Task: Write out exactly the lines running from the one that contains "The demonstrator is" through the end of the material.
*** Begin section ***
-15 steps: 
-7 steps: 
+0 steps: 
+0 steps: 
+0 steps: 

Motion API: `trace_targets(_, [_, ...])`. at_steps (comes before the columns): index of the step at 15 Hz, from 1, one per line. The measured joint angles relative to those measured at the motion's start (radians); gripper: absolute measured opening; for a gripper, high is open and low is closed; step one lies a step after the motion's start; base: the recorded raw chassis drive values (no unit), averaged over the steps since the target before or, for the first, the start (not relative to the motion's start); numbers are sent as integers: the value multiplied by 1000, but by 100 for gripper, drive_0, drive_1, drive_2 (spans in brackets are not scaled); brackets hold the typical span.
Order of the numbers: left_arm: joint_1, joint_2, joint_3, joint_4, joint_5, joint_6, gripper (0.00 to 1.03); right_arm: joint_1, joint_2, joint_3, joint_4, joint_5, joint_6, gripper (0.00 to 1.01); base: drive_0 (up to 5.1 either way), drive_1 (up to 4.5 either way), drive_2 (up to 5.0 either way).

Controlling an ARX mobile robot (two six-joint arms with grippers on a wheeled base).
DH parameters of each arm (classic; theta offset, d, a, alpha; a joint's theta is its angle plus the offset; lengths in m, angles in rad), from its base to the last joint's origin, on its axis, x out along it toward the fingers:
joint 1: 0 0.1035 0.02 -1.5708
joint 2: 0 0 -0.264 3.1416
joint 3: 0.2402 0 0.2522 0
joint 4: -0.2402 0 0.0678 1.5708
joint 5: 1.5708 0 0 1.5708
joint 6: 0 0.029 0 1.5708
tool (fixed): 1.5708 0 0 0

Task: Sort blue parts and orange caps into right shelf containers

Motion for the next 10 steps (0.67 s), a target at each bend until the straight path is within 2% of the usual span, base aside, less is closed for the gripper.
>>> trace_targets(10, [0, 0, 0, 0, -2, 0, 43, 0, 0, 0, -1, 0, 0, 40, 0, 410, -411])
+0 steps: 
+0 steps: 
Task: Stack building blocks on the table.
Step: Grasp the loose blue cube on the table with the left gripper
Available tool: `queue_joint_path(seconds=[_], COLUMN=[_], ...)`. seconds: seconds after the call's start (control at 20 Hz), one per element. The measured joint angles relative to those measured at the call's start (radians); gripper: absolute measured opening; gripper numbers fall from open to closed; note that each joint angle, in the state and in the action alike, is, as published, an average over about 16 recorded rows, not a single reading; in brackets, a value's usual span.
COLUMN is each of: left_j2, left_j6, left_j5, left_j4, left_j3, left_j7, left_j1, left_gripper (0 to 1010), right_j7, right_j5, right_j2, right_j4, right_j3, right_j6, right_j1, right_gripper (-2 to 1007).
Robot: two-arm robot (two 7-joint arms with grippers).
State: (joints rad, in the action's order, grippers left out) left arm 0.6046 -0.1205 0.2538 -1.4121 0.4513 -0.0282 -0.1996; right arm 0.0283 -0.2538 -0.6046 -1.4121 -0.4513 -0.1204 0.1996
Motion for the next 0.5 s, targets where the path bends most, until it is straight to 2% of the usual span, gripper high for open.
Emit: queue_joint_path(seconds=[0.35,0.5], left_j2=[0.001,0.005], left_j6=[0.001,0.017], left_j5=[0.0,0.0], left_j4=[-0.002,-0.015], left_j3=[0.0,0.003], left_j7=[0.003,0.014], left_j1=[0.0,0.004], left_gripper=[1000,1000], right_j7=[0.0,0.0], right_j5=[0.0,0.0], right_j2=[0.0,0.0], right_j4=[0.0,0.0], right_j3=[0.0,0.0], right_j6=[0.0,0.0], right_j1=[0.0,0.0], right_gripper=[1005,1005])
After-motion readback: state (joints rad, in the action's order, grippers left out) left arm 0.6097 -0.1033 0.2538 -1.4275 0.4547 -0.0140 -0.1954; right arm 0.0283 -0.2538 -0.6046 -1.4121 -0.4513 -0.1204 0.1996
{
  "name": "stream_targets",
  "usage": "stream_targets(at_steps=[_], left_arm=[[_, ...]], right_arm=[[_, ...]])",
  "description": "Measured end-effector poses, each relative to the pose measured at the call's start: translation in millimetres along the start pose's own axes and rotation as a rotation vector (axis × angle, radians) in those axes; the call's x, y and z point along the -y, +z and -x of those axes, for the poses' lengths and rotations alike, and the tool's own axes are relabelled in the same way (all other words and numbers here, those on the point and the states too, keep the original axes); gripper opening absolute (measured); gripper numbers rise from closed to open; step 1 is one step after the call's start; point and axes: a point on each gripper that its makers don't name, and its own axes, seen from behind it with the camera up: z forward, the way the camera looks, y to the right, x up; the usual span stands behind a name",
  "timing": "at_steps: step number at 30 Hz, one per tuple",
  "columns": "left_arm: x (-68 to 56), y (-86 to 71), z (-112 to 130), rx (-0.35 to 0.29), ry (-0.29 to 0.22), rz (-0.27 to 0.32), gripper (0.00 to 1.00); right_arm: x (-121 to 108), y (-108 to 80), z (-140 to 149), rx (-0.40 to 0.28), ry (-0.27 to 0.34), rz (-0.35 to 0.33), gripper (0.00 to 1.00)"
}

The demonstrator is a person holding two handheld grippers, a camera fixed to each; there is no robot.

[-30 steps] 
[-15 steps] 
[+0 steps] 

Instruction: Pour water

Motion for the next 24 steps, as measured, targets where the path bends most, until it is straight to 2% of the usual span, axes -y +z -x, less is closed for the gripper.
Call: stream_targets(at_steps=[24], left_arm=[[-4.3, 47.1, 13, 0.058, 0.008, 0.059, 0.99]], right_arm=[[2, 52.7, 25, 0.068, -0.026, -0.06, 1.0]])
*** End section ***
Solution for this exercise:
The demonstrator is a person holding two handheld grippers, a camera fixed to each; there is no robot.

[-30 steps] 
[-15 steps] 
[+0 steps] 

Instruction: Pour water

Motion for the next 24 steps, as measured, targets where the path bends most, until it is straight to 2% of the usual span, axes -y +z -x, less is closed for the gripper.
Call: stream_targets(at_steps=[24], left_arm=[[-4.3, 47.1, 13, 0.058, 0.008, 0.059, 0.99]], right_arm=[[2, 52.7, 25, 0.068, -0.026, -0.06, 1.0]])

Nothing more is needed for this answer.